Bem jurídico

O patrimônio e a liberdade pessoal.

Sujeitos do crime

Pode ter qualquer pessoa figurando como sujeito ativo, razão pela qual é classificado como crime comum. Do mesmo modo, sujeito passivo pode ser qualquer pessoa.

Tipo objetivo

A conduta típica é sequestrar, que é privação da liberdade física de alguém.

Tipo subjetivo

O dolo e o elemento subjetivo do tipo, que é o fim de obter qualquer vantagem, como preço ou condição do resgate.

A distinção entre este crime e o sequestro e cárcere privado (art. 148, CP) está no elemento subjetivo do tipo. Objetivamente, ambos são idênticos, porém no sequestro e cárcere privado o agente apenas pretende privar a liberdade da vítima, enquanto na extorsão mediante sequestro, a privação de liberdade é o meio para se obter a vantagem indevida, como preço ou condição do resgate.

Discute-se, na doutrina e jurisprudência, o alcance da expressão “qualquer vantagem”, sobre se é apenas a vantagem econômica e sobre a abrangência ou não da vantagem devida.

Através da interpretação sistemática, faz-se uma comparação do tipo da extorsão mediante sequestro com o da extorsão (art. 158). Na extorsão, o CP diz “indevida vantagem econômica”, podendo levar à conclusão de que se a redação é diferente, é porque a lei pretendeu distinguir.

Todavia, não é menos correto o raciocínio de que se trata de um crime contra o patrimônio, o que pode levar a duas conclusões, o de que apenas o fim de obter vantagem de cunho patrimonial configura o elemento subjetivo do tipo, assim como a exigência de vantagem indevida pois, caso contrário, não haverá ofensa ao patrimônio, mas crime de exercício arbitrário das próprias razões (art. 345), que é delito contra a administração da justiça.

Consumação e tentativa

Trata-se de crime formal, que se consuma com o sequestro, independentemente da obtenção da vantagem indevida, decorrente do resgate. A tentativa é admissível, pois se trata de crime plurissubsistente, passível de fracionamento.

Distinção

A diferença entre a extorsão mediante sequestro e a extorsão com restrição da liberdade da vítima (art. 158, § 3º, CP) é que no crime do art. 159 a pessoa “extorquida” não é o sequestrado, mas um familiar ou outra pessoa que paga o resgate da liberdade da vítima. Na extorsão com restrição da liberdade, o extorquido é a própria pessoa submetida à restrição de liberdade.

Forma qualificada (§ 1º)

Dispõe o § 1o, que a pena será de 12 a 20 anos de reclusão, a) se o seqüestro durar mais que 24 h, b) se o sequestrado é menor de 18 anos ou maior de 60 anos; ou c) se é cometido por quadrilha ou bando.

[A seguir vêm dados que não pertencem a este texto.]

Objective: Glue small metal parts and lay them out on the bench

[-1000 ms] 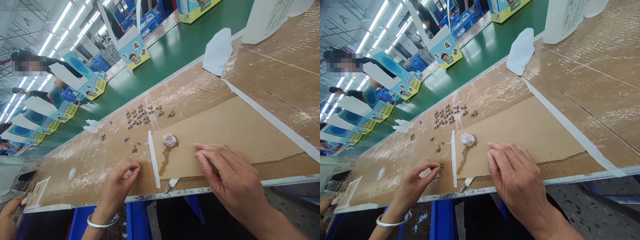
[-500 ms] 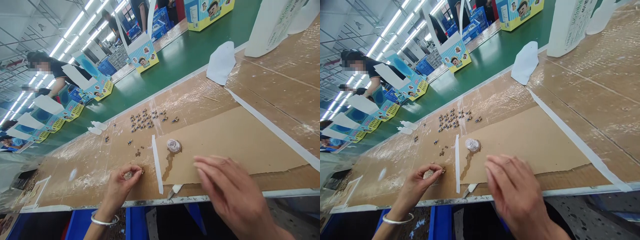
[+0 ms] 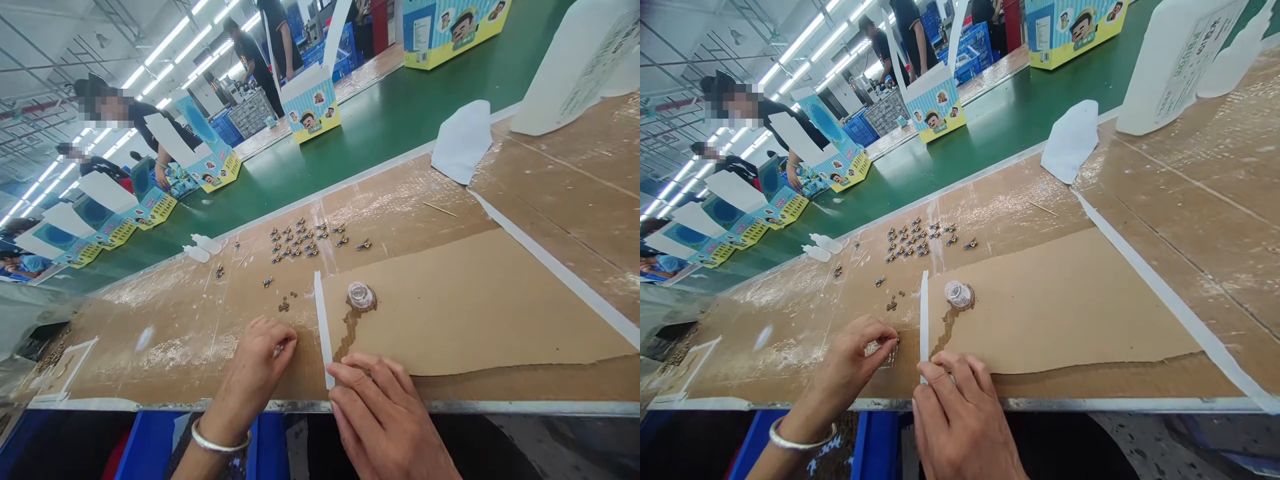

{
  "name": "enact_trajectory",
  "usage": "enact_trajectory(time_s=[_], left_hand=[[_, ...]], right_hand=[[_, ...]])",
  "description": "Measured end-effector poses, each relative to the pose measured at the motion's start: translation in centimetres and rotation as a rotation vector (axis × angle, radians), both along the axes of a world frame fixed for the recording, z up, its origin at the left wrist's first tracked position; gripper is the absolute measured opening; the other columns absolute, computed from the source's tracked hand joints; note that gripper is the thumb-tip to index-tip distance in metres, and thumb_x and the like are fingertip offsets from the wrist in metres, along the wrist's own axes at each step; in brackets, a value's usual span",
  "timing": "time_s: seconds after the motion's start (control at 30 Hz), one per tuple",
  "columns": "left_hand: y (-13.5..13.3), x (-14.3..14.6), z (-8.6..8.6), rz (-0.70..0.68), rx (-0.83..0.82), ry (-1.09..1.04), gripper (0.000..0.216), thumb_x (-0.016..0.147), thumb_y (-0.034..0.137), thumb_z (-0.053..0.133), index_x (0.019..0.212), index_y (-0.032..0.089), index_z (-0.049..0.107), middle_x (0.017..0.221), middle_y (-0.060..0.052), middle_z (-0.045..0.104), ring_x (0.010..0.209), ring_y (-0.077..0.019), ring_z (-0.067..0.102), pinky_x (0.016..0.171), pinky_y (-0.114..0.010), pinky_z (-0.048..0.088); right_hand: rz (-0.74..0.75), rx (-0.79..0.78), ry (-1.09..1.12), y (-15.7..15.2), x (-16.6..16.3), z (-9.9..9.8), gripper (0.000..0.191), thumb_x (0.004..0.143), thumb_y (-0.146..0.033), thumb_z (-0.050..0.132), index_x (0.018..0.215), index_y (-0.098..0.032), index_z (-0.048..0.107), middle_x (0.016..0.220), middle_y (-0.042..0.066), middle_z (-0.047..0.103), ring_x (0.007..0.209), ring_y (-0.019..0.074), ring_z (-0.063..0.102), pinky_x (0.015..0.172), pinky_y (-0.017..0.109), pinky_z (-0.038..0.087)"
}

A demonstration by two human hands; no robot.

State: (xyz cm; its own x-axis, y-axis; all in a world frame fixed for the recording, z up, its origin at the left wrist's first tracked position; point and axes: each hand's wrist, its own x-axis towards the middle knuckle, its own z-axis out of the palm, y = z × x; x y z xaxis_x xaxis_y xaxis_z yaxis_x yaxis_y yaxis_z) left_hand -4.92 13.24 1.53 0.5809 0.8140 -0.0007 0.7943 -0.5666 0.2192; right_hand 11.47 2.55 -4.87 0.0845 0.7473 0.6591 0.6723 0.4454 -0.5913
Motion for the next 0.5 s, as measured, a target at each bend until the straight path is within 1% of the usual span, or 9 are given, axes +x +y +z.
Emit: enact_trajectory(time_s=[0.07, 0.17, 0.23, 0.27, 0.33, 0.4, 0.5], left_hand=[[-0.5, -0.3, 0.2, 0.068, -0.013, -0.110, 0.012, 0.081, 0.022, 0.056, 0.074, 0.021, 0.066, 0.071, -0.001, 0.068, 0.070, -0.0181, 0.062, 0.076, -0.036, 0.049], [-2.3, -1.1, 0.1, 0.293, -0.111, -0.420, 0.010, 0.078, 0.029, 0.063, 0.079, 0.022, 0.069, 0.081, -0.002, 0.072, 0.083, -0.0197, 0.067, 0.086, -0.036, 0.050], [-3.9, -1.5, -0.3, 0.449, -0.203, -0.633, 0.012, 0.074, 0.032, 0.068, 0.080, 0.021, 0.070, 0.087, -0.003, 0.074, 0.093, -0.0216, 0.067, 0.089, -0.033, 0.051], [-4.7, -1.6, -0.5, 0.499, -0.246, -0.728, 0.014, 0.071, 0.033, 0.071, 0.078, 0.021, 0.071, 0.088, -0.004, 0.075, 0.096, -0.0228, 0.067, 0.088, -0.032, 0.052], [-6.2, -1.3, -1.0, 0.550, -0.302, -0.885, 0.017, 0.067, 0.036, 0.074, 0.074, 0.020, 0.072, 0.085, -0.004, 0.075, 0.097, -0.0246, 0.067, 0.086, -0.031, 0.054], [-7.4, -0.7, -1.3, 0.564, -0.295, -0.992, 0.021, 0.062, 0.040, 0.077, 0.070, 0.021, 0.072, 0.079, -0.004, 0.075, 0.095, -0.0256, 0.067, 0.087, -0.032, 0.053], [-8.6, 0.3, -1.0, 0.550, -0.207, -1.010, 0.025, 0.060, 0.044, 0.077, 0.067, 0.020, 0.072, 0.072, -0.004, 0.074, 0.089, -0.0264, 0.069, 0.088, -0.036, 0.054]], right_hand=[[0.018, 0.013, 0.013, 0.1, 0.1, 0.1, 0.018, 0.081, -0.006, 0.048, 0.089, -0.015, 0.061, 0.098, 0.008, 0.063, 0.090, 0.0203, 0.058, 0.078, 0.035, 0.044], [0.111, 0.015, 0.147, 0.6, 0.3, 0.6, 0.023, 0.083, -0.005, 0.046, 0.101, -0.015, 0.058, 0.094, 0.007, 0.062, 0.084, 0.0148, 0.059, 0.075, 0.027, 0.049], [0.193, -0.009, 0.286, 1.0, 0.4, 1.0, 0.025, 0.085, -0.005, 0.046, 0.104, -0.016, 0.056, 0.091, 0.006, 0.061, 0.083, 0.0121, 0.059, 0.074, 0.021, 0.050], [0.234, -0.022, 0.343, 1.1, 0.5, 1.2, 0.025, 0.085, -0.005, 0.046, 0.104, -0.017, 0.056, 0.091, 0.005, 0.061, 0.083, 0.0115, 0.059, 0.074, 0.020, 0.050], [0.314, -0.033, 0.417, 1.2, 0.4, 1.6, 0.024, 0.084, -0.005, 0.048, 0.103, -0.019, 0.056, 0.090, 0.004, 0.062, 0.083, 0.0109, 0.060, 0.074, 0.019, 0.051], [0.369, -0.027, 0.430, 1.2, 0.4, 1.9, 0.025, 0.083, -0.005, 0.050, 0.103, -0.019, 0.056, 0.091, 0.003, 0.062, 0.084, 0.0102, 0.060, 0.075, 0.017, 0.051], [0.386, -0.014, 0.388, 0.9, 0.4, 2.3, 0.024, 0.082, -0.004, 0.052, 0.100, -0.019, 0.057, 0.089, 0.001, 0.063, 0.082, 0.0084, 0.061, 0.075, 0.015, 0.051]])
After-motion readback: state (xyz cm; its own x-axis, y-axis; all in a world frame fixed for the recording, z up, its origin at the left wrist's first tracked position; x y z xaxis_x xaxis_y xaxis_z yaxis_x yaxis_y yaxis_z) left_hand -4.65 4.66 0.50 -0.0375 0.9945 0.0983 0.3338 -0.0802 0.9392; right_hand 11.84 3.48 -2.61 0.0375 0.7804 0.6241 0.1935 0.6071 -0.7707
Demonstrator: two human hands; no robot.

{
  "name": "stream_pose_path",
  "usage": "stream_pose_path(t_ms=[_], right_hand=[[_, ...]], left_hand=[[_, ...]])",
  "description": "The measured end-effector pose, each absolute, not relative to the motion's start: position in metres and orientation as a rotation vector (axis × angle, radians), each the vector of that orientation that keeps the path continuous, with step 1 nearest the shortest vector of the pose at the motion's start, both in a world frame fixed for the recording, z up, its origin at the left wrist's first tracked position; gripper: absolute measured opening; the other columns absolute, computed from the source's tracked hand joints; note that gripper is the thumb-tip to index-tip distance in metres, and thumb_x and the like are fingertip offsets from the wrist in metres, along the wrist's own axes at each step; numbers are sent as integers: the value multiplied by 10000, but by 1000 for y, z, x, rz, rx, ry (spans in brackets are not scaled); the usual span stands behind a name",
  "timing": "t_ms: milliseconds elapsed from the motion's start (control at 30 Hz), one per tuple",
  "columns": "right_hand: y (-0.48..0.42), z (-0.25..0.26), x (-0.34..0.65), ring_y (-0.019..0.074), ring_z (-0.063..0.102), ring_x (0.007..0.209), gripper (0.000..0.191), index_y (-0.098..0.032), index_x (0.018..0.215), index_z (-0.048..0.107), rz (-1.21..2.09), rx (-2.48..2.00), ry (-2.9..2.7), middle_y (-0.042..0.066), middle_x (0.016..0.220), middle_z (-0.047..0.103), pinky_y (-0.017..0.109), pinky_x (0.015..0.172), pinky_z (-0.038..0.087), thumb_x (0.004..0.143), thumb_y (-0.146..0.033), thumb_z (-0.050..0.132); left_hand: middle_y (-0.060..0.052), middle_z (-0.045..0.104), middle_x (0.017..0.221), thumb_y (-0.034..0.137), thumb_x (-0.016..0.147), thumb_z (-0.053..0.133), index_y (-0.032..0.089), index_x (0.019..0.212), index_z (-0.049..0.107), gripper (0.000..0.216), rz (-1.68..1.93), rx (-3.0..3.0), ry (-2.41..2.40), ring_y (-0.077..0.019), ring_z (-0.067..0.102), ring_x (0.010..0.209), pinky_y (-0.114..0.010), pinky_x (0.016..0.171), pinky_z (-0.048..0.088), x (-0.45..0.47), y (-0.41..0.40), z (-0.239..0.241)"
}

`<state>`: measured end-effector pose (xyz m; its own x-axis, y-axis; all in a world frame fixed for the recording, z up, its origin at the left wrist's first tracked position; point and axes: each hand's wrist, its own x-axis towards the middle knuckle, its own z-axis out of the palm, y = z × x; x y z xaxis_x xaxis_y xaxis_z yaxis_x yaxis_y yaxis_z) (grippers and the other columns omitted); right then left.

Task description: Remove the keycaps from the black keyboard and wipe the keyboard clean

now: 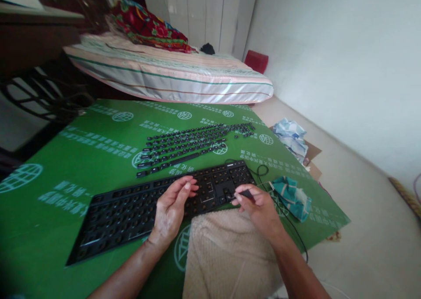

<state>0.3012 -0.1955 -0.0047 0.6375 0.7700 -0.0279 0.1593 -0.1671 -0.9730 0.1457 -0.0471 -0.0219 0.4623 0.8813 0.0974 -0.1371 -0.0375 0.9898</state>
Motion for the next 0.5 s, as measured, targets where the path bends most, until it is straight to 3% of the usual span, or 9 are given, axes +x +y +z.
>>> stream_pose_path(t_ms=[267, 500], right_hand=[[-187, -2, 294, 209, 686, 695, 266, -172, 863, 602, 634, -1697, -719, 69, 744, 705, 265, 523, 510, 768, -420, 612], [-176, 0, 286, 170, 665, 592, 238, -173, 851, 589, 639, -1785, -760, 47, 661, 694, 237, 506, 496, 787, -403, 582]], left_hand=[[-53, 637, 925, 306, 833, 554, 182, 985, 636, 213, 942, 1587, 656, -177, 639, 812, -294, 716, 526, 145, -43, -35], [-38, 629, 906, 260, 836, 547, 188, 969, 631, 173, 925, 1665, 647, -158, 629, 800, -275, 724, 507, 146, -42, -40]])
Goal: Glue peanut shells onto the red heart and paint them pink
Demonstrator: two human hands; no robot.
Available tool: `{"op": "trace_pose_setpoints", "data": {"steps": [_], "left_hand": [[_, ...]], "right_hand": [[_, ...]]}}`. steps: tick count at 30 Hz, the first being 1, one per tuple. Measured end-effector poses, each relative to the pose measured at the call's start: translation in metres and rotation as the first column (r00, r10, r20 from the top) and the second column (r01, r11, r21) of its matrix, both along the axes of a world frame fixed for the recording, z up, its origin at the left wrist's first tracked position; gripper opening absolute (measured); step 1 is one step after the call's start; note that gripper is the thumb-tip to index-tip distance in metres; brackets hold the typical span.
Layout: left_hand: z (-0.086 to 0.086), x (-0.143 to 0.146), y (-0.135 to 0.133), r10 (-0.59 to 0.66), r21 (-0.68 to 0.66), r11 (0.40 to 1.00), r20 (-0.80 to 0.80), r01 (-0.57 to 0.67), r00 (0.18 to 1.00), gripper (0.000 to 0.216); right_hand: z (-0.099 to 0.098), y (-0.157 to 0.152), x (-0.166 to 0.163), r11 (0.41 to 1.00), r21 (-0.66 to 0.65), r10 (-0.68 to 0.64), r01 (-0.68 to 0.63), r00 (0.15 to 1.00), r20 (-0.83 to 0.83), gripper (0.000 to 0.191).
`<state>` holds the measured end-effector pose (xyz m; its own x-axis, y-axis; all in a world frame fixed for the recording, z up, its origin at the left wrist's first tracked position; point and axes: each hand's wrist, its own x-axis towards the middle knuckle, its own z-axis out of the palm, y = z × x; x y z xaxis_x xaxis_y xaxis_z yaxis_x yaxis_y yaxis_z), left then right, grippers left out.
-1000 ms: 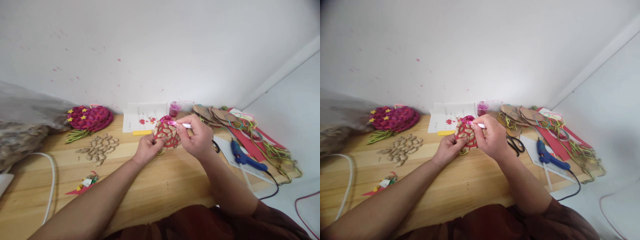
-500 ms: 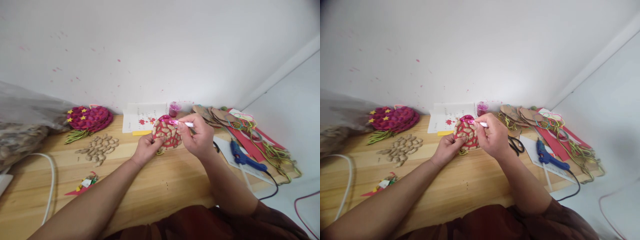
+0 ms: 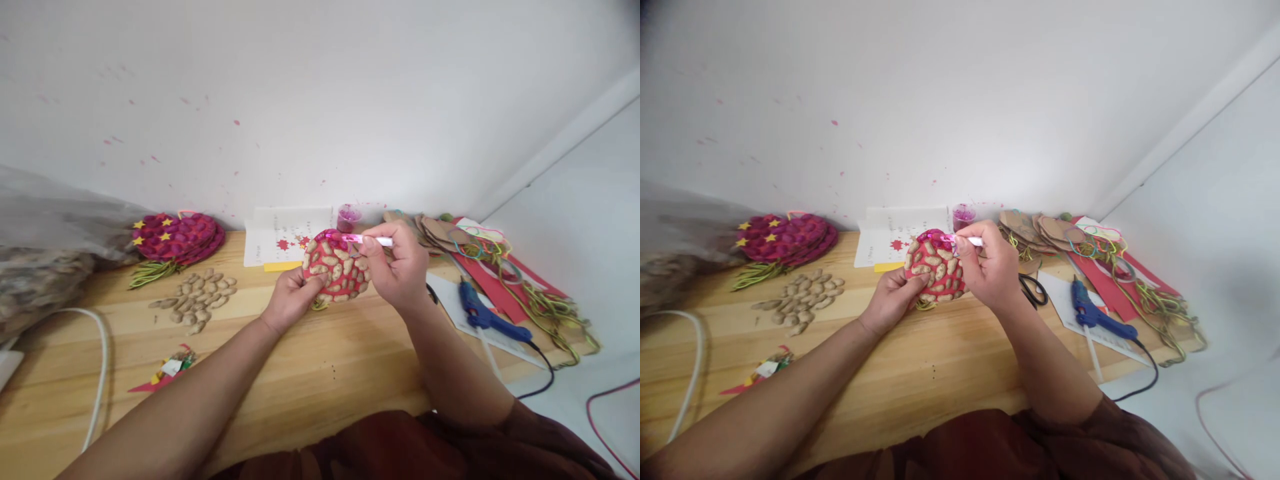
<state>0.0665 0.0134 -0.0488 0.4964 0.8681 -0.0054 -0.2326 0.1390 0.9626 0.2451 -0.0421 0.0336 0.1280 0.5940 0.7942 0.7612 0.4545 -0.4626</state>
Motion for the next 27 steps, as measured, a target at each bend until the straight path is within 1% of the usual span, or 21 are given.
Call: {"op": "trace_pose_setpoints", "data": {"steps": [5, 8, 11, 16, 21, 27], "left_hand": [[0.0035, 0.0000, -0.0009, -0.020, -0.010, 1.000, 0.001, 0.020, 1.000, 0.040], [0.0042, -0.0003, -0.0015, -0.018, -0.011, 1.000, -0.014, 0.018, 1.000, 0.041], [0.0030, -0.0001, -0.0015, -0.021, -0.014, 1.000, -0.017, 0.021, 1.000, 0.041], [0.0000, 0.0007, -0.0008, -0.041, -0.029, 0.999, 0.009, 0.041, 0.999, 0.039], [-0.0015, 0.0005, -0.0006, -0.037, -0.029, 0.999, -0.007, 0.037, 0.999, 0.042], [-0.0047, 0.0003, 0.0003, -0.042, 0.006, 0.999, -0.009, 0.043, 0.999, 0.039]], "right_hand": [[-0.0007, 0.0004, 0.0003, 0.999, -0.014, 0.030, -0.030, 0.999, -0.031, 0.005], [-0.0026, 0.0010, 0.0015, 0.999, -0.029, 0.013, -0.014, 0.999, -0.047, 0.006], [-0.0039, 0.0016, 0.0026, 0.999, -0.038, -0.008, 0.006, 0.997, -0.077, 0.007], [-0.0048, 0.0024, 0.0024, 0.999, -0.026, 0.029, -0.031, 0.996, -0.089, 0.006], [-0.0058, 0.0025, 0.0021, 0.999, -0.039, -0.004, -0.001, 0.994, -0.113, 0.008], [-0.0024, 0.0005, -0.0012, 1.000, -0.015, 0.020, -0.020, 0.998, -0.052, 0.005]]}}
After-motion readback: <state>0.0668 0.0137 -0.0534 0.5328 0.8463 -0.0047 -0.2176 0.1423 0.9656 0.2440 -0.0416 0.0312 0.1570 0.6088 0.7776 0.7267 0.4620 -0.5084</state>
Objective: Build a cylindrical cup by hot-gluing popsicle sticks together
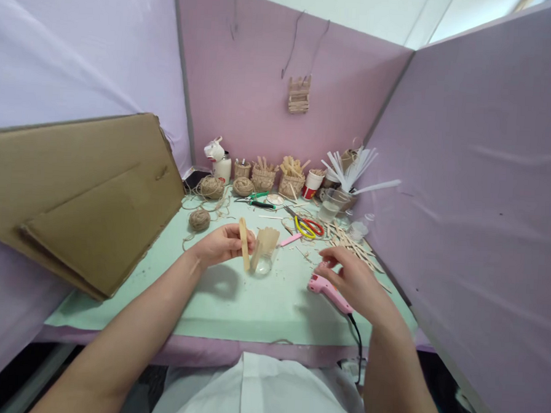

Formas qualificadas (§§ 2º e 3º)

Se em decorrência do sequestro, resultar lesão corporal grave, a pena será de 16 a 24 anos. O Código diz “se do fato resulta”, o que significa que será qualificado tanto se a lesão grave for decorrente de violência, como se tiver sido causada pelas condições do seqüestro.

Se resultar morte, a pena será de 24 a 30 anos. Também estará configurada esta qualificadora, se o resultado morte decorrer do fato, violência ou das condições do sequestro. Trata-se da maior pena mínima, prevista no Direito Penal brasileiro.

Delação premiada (§ 4º)

Dispõe a lei que haverá a diminuição da pena de 1/3 a 2/3, se no caso de crime cometido em concurso de pessoas, um dos concorrentes denunciar à autoridade policial o sequestro, facilitando a libertação do sequestrado. Não basta, pois, a delação, é preciso que ela tenha propiciado a libertação do sequestrado.